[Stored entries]
┄┄┄┄┄┄┄┄┄┄┄┄┄┄┄┄┄┄┄┄

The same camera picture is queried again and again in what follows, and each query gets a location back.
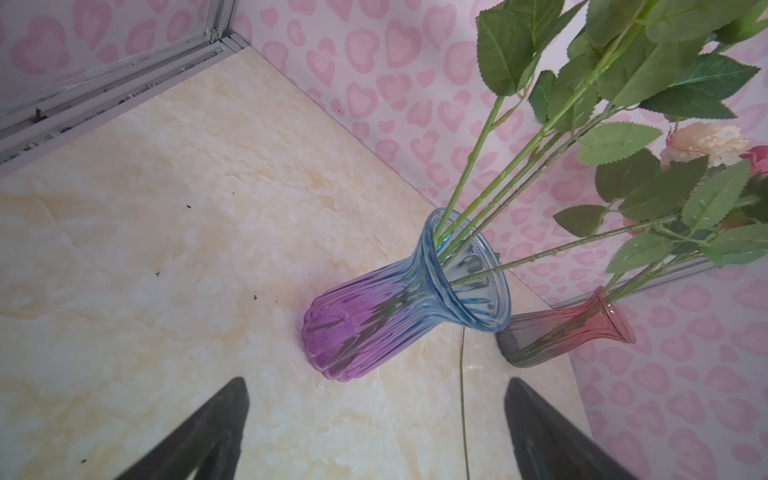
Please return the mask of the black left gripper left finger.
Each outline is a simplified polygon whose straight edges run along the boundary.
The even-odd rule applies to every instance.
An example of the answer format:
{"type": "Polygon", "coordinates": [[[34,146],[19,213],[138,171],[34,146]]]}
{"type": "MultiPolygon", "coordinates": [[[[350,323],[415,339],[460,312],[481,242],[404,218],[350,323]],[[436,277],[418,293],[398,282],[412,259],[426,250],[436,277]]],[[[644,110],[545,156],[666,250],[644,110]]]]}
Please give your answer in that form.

┄┄┄┄┄┄┄┄┄┄┄┄┄┄┄┄┄┄┄┄

→ **Problem to solve**: Restate the data above word for word, omitting every picture.

→ **Exercise output**:
The same camera picture is queried again and again in what follows, and each query gets a location back.
Please return the mask of the black left gripper left finger.
Each outline is a simplified polygon whose straight edges run along the boundary.
The even-odd rule applies to every instance.
An example of the answer format:
{"type": "Polygon", "coordinates": [[[34,146],[19,213],[138,171],[34,146]]]}
{"type": "MultiPolygon", "coordinates": [[[[350,323],[415,339],[460,312],[481,242],[404,218],[350,323]],[[436,277],[418,293],[398,282],[412,259],[426,250],[436,277]]],[[[644,110],[545,156],[666,250],[644,110]]]]}
Please give your answer in that form.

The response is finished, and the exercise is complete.